O bem-sucedido jornalista Fernando Portela, que foi diretor do Jornal da Tarde e diretor de Comunicação da Fiat, completa com esses novos contos uma trilogia iniciada com Allegro, em 2003, e continuada com O homem dentro de um cão, de 2007.
Ele surpreende pela imaginosa fabulação - ao contrário da maioria dos ficcionistas oriundos do jornalismo, ele não se baseia em fatos reais que acompanhou, ou em episódios de sua vida pessoal ou de seus conhecidos. Ao contrário, o realismo de seus contos é o realismo dos sonhos, o realismo, literalmente, das visões afetadas pela embriaguez.
Seus personagens são normalmente desalentados, vencidos da vida, destituídos: o artista popular que centenas de vezes levou o grande teatro a circos e que, quando morreu, não foi considerado digno de ter seu necrológio publicado nos jornais, o avô do neto morto por atropelamento que sai atirando contra todos os carros que vê pela frente, a louca que levava pedradas na rua, a menininha que imagina situações eróticas com quem não deve.
O clima é de sonho, às vezes de pesadelo, e as tramas prendem o leitor, além do que o desenlace é sempre surpreendente. Tramas envolventes e desenlace surpreendente também são o forte do romance do musicólogo de elite e fã da cultura popular Gelinek, romance que gira sobre a redescoberta da integralidade da partitura original da décima sinfonia de Beethoven, da qual, na realidade histórica, só nos restaram fragmentos que não chegam a compor um trecho completo. O enredo envolve uma investigação policial sobre um assassínio e uma pesquisa sobre a localização do suposto manuscrito da sinfonia.
A ação se passa na Espanha dos anos 1980 e na atualidade, na Viena contemporânea e do século 19, na Córsega, na França, na Nova Zelândia - um signo da globalização. Os leitores são informados sobre aspectos profundos da criação musical e da vida dos grandes compositores, e veem episódios das tramas serem comparados a cenas de filmes famosos e até mesmo de anúncios de televisão, ou de programas de humor.
O autor tem um conhecimento enciclopédico sobre tudo isso e, principalmente, consegue transmitir essas noções de uma forma bem compreensível e bastante prazerosa.
O leitor, além de beneficiado com uma trama policial que envolve inspetores, peritos, médicos-legistas, juízes e até príncipes, também tem vislumbres sobre as vidas de luxo de arquimilionários, com suas obras de grande arte cuidadosamente colecionadas, e sobre o passado e o presente da famosa escola de equitação espanhola da Viena sempre com ares imperiais. Há ainda lições sobre criptografia em geral, criptografia musical, criptografia maçônica, grafopsicologia, em que, a par de ficar envolvido em densos mistérios que pouco a pouco se esclarecem (ou não), o leitor também se vê iniciado em diversas formas de anotar segredos de maneira que não sejam descobertos. Suspeitos se tornam investigadores, investigadores se tornam suspeitos, até o desenlace que junta, assustadoramente, todas as peças dos vários quebra-cabeças ardilosamente montados pelo autor.
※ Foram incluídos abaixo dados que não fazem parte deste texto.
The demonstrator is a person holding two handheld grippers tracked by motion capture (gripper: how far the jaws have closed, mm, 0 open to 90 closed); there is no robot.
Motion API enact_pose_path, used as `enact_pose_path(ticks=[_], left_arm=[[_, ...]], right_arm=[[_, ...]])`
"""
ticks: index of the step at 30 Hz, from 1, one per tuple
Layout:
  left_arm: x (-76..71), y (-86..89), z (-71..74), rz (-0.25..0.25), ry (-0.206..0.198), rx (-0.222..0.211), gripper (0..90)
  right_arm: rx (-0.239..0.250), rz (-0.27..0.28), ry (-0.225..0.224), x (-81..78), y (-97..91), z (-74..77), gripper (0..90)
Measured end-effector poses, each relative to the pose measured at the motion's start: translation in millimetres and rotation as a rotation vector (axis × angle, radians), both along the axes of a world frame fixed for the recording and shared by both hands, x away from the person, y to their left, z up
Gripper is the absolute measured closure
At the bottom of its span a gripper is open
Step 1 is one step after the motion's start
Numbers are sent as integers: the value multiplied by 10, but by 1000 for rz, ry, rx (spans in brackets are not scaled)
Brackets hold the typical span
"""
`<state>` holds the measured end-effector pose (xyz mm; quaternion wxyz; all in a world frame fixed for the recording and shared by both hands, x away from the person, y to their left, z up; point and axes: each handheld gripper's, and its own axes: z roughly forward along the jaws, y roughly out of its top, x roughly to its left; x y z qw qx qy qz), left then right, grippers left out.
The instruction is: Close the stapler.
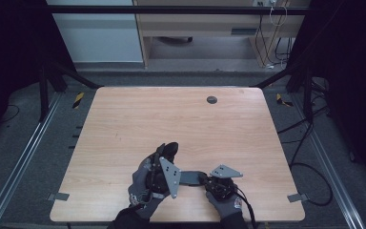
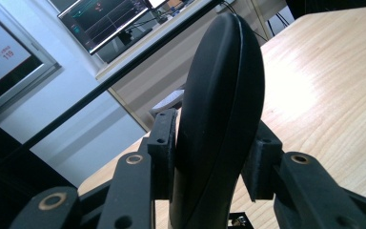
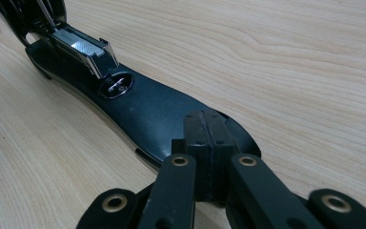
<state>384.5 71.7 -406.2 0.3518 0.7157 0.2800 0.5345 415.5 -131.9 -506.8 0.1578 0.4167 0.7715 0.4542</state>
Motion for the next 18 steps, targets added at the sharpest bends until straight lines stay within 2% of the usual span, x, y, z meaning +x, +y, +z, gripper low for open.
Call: enact_pose_path(ticks=[9, 10, 13, 15, 18], left_arm=[[-6, -134, -104, -19, -12, 66, 598], [-10, -168, -132, -20, -13, 86, 596], [-12, -199, -162, -24, -18, 102, 595], [-18, -230, -192, -28, -19, 135, 592], [-19, -269, -241, -42, -24, 158, 587]], right_arm=[[5, -2, -1, 0, -1, -3, 900], [4, -1, -2, 1, -2, -5, 900], [7, -1, -2, -1, -1, -5, 900], [7, 1, -4, 0, -2, -7, 900], [10, 9, -3, 0, -2, -9, 900]])
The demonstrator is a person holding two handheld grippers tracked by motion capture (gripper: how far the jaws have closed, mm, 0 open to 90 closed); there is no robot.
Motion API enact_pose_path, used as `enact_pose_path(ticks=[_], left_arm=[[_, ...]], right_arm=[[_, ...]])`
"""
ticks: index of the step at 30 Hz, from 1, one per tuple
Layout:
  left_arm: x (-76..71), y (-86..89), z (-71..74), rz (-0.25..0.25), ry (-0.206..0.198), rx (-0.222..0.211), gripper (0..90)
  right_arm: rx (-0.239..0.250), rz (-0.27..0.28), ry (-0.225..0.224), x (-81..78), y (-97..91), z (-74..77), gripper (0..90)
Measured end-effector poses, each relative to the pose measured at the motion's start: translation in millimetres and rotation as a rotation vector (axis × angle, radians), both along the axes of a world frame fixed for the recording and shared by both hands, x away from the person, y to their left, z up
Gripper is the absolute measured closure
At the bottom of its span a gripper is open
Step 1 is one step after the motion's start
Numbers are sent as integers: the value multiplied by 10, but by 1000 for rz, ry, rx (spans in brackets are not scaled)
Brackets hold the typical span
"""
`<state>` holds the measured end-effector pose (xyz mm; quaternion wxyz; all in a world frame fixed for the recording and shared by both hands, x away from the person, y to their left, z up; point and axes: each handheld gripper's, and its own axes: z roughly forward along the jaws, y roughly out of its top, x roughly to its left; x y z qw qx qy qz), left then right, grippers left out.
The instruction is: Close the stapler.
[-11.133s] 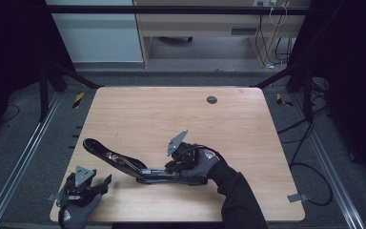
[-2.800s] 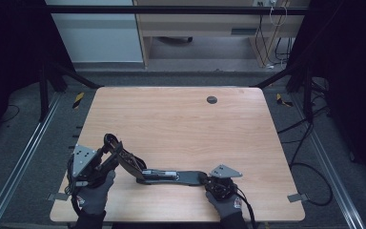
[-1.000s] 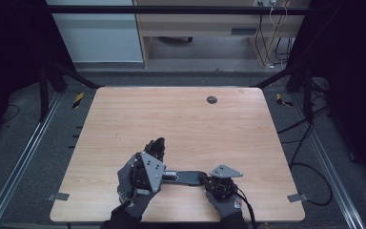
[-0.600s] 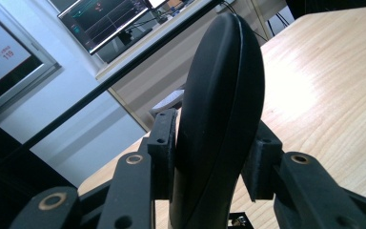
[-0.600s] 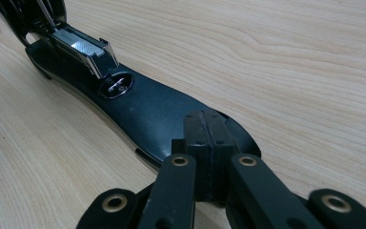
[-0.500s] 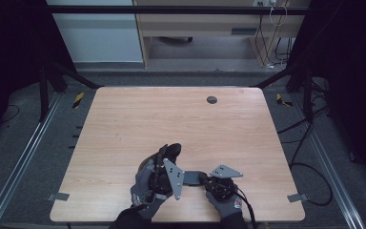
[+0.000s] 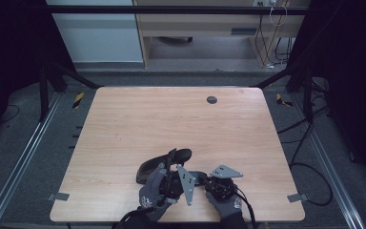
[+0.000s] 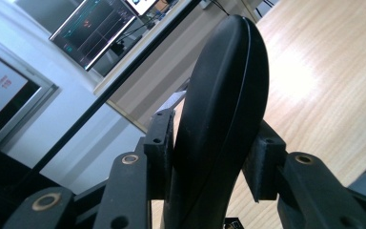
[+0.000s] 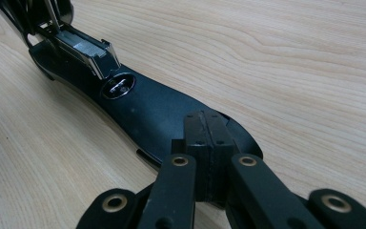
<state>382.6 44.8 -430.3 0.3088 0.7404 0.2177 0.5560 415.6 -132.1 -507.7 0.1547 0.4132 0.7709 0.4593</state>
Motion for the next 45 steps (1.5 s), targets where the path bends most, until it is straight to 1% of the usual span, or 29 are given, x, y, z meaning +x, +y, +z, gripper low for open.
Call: enact_pose_path(ticks=[1, 2, 4, 5, 6, 10, 11, 14, 15, 17, 18, 20, 21, 23, 24, 28, 29, 32, 41, 43, 45], left_arm=[[0, -17, -21, -6, -1, 9, 585], [-7, -36, -42, -6, 2, 31, 583], [-12, -70, -79, -11, 1, 49, 577], [-14, -105, -120, -17, 0, 66, 574], [-14, -105, -120, -17, 0, 66, 572], [-14, -171, -201, -25, 2, 102, 565], [-14, -178, -210, -26, 3, 104, 560], [-11, -215, -263, -32, 12, 132, 554], [-9, -234, -299, -38, 15, 152, 546], [-12, -256, -341, -44, 27, 163, 542], [-12, -256, -341, -44, 27, 163, 538], [-13, -274, -378, -50, 30, 180, 535], [-17, -288, -407, -55, 32, 205, 530], [-18, -295, -428, -57, 33, 207, 526], [-11, -301, -442, -66, 29, 226, 526], [-19, -320, -490, -62, 30, 235, 523], [-18, -330, -507, -66, 33, 248, 522], [-20, -337, -528, -67, 28, 251, 520], [-21, -333, -524, -68, 29, 256, 521], [-19, -332, -524, -73, 37, 257, 517], [-25, -334, -533, -73, 35, 261, 514]], right_arm=[[6, -2, -1, 0, 5, -2, 900], [6, 0, 0, -1, 6, -2, 900], [4, 0, -1, 1, 10, -3, 900], [5, -1, 0, 0, 10, -3, 900], [5, -1, 0, 0, 10, -3, 900], [10, 0, 2, 0, 8, -4, 900], [9, 0, 0, 0, 6, -6, 900], [8, 0, -3, 0, 6, -8, 900], [8, 1, -4, 0, 6, -8, 900], [8, 1, -4, 0, 6, -9, 900], [8, 1, -4, 0, 6, -9, 900], [7, 1, -4, -2, 7, -8, 900], [5, 4, -4, -4, 9, -7, 900], [5, 4, -5, -5, 8, -7, 900], [4, 5, -5, -4, 8, -7, 900], [3, 8, -8, -2, 5, -7, 900], [2, 8, -6, -3, 5, -7, 900], [1, 10, -9, -4, 6, -7, 900], [-7, 12, -4, -18, -23, 3, 900], [-8, 8, -2, -20, -38, 6, 900], [-9, 3, -3, -16, -61, 4, 900]])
Em suma, enquanto Portela surpreende pela riqueza de sua imaginação, de sua capacidade de fabular, de literalmente criar fábulas em que os arquétipos são seres humanos e não animais, Gelinek surpreende pela capacidade de produzir - mais do que criar, pois ele segue todas as regras da produção de um bestseller - um romance tão cheio de ensinamentos e de desafios ao raciocínio do leitor.
*Renato Pompeu é jornalista e escritor, autor do romance-ensaio O Mundo Como Obra de Arte Criada pelo Brasil, Editora Casa Amarela.